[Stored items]
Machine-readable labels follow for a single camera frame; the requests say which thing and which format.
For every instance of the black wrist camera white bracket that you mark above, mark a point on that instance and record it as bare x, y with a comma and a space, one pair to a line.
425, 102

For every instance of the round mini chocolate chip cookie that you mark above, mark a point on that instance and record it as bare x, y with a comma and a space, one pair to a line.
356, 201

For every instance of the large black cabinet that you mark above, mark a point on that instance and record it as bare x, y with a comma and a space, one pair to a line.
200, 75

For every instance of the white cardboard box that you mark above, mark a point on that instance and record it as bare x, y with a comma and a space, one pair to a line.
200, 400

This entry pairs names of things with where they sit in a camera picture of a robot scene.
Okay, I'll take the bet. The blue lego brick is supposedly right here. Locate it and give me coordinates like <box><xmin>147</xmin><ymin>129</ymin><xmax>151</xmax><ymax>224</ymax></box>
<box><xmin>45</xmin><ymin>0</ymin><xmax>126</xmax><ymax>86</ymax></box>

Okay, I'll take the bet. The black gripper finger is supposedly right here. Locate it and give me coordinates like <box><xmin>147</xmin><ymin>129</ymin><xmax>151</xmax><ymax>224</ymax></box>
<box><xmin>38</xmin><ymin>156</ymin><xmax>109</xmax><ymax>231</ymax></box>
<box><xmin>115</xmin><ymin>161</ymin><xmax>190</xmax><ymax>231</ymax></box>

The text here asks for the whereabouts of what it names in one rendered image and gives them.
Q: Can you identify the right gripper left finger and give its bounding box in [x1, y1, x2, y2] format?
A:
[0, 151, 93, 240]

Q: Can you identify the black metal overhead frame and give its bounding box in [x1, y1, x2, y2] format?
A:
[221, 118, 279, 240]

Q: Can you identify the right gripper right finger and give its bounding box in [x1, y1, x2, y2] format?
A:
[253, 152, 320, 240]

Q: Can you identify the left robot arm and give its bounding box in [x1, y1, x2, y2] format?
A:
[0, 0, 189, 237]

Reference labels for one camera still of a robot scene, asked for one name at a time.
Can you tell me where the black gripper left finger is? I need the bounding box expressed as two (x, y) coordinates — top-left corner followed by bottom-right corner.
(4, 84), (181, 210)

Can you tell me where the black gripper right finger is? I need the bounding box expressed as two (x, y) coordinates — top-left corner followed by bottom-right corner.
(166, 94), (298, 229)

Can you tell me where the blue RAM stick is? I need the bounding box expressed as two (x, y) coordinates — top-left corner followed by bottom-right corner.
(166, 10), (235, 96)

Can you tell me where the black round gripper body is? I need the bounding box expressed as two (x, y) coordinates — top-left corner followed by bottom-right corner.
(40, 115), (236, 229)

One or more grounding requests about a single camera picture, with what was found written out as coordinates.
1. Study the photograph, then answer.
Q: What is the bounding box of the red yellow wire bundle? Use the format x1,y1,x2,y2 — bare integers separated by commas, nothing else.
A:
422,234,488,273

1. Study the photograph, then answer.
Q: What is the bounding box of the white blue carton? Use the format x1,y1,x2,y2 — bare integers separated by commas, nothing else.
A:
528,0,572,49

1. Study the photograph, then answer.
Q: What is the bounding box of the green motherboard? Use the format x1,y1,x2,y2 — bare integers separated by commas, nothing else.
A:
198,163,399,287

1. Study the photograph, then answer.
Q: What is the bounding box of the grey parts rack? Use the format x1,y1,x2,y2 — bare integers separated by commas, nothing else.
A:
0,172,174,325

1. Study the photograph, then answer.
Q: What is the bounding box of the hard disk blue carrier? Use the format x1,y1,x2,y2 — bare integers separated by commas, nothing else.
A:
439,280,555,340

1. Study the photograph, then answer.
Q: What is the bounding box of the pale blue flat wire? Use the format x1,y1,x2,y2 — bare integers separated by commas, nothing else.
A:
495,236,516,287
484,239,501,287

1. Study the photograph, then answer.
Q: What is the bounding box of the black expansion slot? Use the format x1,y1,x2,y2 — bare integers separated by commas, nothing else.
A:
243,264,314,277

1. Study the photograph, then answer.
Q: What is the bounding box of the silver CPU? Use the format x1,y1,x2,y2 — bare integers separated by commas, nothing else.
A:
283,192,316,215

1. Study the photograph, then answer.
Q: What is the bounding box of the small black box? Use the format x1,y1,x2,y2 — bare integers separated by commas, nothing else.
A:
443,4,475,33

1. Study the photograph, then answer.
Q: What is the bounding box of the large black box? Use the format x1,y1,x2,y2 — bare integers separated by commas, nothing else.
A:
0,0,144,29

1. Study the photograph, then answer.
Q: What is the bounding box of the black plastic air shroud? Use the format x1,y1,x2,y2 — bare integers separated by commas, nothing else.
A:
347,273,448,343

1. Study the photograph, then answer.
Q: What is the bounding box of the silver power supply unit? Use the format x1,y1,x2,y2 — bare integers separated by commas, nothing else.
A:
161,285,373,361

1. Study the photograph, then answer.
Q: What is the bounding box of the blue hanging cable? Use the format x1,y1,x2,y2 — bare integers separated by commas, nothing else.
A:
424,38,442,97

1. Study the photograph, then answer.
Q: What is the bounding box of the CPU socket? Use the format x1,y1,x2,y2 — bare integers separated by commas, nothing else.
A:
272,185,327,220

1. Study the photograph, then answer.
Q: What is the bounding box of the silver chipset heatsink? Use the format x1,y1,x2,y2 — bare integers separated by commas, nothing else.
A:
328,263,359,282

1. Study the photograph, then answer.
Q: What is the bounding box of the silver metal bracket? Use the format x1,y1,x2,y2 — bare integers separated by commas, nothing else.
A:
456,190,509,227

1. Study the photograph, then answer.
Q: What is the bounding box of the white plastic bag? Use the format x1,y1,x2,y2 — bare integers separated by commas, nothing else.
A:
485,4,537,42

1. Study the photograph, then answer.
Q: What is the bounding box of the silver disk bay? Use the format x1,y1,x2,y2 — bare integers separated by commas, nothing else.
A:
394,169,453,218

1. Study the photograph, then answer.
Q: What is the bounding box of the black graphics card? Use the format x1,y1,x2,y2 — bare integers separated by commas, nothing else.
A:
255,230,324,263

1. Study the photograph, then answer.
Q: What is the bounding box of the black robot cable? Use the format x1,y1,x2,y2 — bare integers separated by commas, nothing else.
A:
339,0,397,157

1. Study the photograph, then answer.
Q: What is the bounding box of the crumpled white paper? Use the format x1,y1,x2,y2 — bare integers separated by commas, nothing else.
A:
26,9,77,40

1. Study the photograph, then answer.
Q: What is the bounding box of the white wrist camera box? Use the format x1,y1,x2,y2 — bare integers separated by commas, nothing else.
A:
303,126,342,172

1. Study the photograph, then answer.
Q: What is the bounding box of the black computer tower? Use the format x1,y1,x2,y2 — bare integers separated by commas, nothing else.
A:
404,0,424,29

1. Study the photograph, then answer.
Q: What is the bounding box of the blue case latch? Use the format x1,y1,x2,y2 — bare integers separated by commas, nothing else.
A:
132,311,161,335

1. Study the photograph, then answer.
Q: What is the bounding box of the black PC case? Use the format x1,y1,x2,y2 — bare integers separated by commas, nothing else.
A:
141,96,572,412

• _Goal of the exercise_:
Going through the data, count each line where the word "ymax" appears, and state only the total.

• _Exercise result_:
5